Additionally, in the application settings you can turn on a conversion of pdf files to Kindle format.

One feature I’m missing is a default set-up where I can pick up the default device & settings, so there would be no need to open the app’s dialog box at all.

For more information, check Send to Kindle for Mac online help. To get more posts like this, please subscribe to Ebook Friendly by RSS or email.

2 COMMENTS

  1. Apple does seem to be more than a little clueless about our digital age. As you note, Amazon’s providing more ways to get data on to their Kindles or Apple’s own iDevices than Apple is.

    When it comes to text, Apple is still leaving in the age of cassette tapes. Text apps built on OS X’s APIs look like WordStar circa 1982. They even lack character/paragraph styles, something Microsoft added to Word in the late 1980s. When it comes to text, there’s not only nothing new, innovative, or ‘different,’ OS X is at least a quarter of a century behind most commercial word processing apps.

    You’d think that Apple would at least add a Digital item to the File Menu alongside that for Print. OS X should create flowable ePubs as easily as it creates fixed-size PDFs. And it should be easy to send PDFs and ePubs to mobile devices, either the users or those of colleagues.

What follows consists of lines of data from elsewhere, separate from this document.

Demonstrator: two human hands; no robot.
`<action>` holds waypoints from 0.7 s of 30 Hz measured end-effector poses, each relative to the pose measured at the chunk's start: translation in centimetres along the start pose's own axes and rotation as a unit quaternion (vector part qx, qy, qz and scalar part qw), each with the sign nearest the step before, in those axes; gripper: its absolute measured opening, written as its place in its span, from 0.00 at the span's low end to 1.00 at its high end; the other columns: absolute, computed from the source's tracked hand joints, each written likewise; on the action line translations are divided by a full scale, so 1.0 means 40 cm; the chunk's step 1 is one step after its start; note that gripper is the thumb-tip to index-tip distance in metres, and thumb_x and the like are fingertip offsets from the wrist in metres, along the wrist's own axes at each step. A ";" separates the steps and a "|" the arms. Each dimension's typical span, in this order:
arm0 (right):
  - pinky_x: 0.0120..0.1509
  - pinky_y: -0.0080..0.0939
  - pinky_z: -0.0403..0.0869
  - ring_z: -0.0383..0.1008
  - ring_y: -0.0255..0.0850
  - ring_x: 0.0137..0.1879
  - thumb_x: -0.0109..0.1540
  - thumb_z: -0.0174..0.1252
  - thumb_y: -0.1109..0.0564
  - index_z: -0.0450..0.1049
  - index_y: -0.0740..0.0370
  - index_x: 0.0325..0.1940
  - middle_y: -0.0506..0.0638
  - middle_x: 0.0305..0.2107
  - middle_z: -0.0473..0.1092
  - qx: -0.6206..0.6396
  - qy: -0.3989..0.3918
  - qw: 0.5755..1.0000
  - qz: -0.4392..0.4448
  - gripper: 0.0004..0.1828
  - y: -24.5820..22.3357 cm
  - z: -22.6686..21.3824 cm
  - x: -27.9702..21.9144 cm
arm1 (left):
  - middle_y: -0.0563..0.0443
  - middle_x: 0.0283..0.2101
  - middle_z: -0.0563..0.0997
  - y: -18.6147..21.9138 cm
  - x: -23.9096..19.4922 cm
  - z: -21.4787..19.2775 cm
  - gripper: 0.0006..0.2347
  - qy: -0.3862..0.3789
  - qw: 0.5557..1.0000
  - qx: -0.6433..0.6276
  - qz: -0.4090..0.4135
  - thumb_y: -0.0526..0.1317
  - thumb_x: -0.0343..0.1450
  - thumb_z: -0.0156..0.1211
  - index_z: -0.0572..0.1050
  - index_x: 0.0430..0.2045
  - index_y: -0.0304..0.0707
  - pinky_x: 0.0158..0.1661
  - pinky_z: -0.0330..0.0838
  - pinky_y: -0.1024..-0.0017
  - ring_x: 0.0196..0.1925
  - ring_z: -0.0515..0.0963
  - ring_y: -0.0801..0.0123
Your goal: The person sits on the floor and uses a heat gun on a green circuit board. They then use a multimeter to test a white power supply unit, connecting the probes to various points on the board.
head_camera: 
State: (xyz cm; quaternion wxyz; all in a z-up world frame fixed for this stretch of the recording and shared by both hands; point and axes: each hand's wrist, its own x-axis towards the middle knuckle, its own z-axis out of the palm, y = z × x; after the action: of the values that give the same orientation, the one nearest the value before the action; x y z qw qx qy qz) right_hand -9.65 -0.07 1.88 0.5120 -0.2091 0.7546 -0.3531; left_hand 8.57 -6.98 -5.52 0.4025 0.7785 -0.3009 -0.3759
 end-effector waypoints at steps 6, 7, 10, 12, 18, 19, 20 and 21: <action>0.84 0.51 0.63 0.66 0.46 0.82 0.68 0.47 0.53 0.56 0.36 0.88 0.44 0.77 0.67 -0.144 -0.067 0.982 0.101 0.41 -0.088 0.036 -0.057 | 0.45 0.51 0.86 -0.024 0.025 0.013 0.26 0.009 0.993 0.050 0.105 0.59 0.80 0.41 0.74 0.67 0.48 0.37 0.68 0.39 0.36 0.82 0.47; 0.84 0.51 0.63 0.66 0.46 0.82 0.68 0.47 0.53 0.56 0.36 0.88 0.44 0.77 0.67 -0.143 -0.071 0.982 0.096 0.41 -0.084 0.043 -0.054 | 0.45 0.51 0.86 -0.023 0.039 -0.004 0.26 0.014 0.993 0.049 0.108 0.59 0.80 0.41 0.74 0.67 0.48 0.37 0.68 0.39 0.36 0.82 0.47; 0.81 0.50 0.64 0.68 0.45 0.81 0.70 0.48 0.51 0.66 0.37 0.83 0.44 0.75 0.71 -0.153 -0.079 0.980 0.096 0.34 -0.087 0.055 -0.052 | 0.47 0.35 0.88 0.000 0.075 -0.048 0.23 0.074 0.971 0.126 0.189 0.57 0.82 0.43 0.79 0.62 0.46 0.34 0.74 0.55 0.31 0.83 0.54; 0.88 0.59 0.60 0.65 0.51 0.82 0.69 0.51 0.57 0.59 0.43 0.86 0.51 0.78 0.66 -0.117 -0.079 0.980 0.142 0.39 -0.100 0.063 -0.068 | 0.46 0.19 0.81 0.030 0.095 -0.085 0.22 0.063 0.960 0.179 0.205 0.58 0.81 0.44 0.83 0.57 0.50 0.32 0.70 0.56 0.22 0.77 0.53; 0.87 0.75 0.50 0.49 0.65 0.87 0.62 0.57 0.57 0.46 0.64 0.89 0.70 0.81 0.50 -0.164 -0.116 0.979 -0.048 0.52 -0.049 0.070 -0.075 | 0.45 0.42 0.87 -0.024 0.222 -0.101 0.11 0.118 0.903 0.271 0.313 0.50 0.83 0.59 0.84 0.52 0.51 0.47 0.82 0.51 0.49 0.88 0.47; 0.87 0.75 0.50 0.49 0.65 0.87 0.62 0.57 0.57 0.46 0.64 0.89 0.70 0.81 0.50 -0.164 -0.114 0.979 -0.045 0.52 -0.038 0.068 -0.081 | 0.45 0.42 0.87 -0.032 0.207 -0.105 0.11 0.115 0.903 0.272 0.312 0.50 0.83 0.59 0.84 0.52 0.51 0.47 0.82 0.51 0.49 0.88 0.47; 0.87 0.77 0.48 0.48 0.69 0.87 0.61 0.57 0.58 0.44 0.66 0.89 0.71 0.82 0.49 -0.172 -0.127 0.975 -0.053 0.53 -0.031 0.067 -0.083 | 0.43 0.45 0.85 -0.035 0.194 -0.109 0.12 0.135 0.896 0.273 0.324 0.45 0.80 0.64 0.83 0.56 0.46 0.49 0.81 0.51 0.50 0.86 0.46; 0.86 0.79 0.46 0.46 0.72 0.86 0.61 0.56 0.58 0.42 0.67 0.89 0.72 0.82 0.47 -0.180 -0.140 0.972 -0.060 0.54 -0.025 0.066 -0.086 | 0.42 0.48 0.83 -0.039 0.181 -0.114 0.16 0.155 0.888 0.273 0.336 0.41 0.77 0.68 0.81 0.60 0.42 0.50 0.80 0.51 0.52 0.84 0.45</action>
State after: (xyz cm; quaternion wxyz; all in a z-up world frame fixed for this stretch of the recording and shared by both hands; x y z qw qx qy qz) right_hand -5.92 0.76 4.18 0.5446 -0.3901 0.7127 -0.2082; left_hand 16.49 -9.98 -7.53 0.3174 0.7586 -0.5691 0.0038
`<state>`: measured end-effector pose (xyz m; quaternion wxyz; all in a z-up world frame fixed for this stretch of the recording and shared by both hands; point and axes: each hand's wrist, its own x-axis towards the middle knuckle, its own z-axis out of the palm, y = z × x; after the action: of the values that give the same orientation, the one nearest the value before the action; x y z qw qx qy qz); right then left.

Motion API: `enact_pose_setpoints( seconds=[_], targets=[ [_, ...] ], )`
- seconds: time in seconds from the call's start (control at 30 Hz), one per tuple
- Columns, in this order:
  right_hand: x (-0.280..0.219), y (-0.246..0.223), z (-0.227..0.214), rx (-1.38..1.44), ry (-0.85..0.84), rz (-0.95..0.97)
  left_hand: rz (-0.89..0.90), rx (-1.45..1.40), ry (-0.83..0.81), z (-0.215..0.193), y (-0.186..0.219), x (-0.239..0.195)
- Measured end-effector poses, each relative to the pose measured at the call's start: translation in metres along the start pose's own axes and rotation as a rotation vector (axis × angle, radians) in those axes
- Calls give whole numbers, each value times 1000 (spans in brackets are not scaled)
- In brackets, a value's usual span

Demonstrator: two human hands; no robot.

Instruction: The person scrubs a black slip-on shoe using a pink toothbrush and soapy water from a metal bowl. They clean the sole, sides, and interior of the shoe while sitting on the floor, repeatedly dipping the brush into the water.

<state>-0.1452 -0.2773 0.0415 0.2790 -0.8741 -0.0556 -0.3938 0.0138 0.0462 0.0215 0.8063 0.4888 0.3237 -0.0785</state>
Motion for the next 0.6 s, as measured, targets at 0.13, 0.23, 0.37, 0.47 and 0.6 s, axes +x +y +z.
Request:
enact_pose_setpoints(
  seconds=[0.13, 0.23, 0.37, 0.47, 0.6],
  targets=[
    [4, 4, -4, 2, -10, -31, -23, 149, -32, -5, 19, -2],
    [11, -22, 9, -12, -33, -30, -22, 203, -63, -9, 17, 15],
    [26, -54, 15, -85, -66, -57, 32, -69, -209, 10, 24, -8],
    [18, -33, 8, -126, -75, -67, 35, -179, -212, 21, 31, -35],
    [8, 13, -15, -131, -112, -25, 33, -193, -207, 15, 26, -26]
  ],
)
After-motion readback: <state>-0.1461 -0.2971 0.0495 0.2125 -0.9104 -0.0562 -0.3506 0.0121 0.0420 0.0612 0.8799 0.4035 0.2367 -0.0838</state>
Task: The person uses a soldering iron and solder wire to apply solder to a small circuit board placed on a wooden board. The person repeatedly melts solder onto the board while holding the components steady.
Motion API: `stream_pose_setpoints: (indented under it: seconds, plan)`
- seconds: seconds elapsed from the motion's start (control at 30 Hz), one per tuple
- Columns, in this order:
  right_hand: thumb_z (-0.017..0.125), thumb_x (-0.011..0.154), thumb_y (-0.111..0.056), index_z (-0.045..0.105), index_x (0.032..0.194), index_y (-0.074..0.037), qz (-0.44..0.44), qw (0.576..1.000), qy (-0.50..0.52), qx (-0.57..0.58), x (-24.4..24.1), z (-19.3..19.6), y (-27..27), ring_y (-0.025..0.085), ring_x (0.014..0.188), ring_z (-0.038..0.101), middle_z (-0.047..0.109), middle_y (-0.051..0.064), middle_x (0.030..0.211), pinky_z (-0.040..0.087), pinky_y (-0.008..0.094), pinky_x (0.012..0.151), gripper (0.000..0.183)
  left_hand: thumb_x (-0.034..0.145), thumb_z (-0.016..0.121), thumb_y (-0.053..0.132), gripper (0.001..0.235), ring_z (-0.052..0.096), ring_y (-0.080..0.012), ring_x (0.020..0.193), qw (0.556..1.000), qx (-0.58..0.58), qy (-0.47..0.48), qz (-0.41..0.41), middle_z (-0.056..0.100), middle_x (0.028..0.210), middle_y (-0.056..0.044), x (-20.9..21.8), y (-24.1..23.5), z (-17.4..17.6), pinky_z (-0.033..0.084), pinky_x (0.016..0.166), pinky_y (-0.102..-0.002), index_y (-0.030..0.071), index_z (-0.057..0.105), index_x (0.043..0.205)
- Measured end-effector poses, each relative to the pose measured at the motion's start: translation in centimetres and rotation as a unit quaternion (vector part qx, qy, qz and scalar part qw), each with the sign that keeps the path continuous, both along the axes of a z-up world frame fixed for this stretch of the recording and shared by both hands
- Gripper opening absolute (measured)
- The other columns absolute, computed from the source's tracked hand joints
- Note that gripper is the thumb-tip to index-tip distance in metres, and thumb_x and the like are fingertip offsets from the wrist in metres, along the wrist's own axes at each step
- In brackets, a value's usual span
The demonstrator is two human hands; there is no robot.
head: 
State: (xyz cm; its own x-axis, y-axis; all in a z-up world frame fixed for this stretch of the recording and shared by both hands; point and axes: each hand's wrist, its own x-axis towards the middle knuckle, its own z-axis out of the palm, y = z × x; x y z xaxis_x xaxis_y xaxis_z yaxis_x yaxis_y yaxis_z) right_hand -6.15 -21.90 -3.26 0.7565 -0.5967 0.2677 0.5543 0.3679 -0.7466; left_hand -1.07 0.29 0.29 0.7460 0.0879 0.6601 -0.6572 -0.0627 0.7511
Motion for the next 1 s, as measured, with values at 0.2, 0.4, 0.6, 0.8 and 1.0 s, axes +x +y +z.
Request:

    If Apple spent a tenth the money innovating text on their OSs as it spends with music and video, it could do all of us a world of good, particularly the business world, which deals in words far more than with sound or images.

  2. Michael, you say:
    You’d think that Apple would at least add a Digital item to the File Menu alongside that for Print. OS X should create flowable ePubs as easily as it creates fixed-size PDFs.

    And can you create flowable ePubs in Windows’ print menu?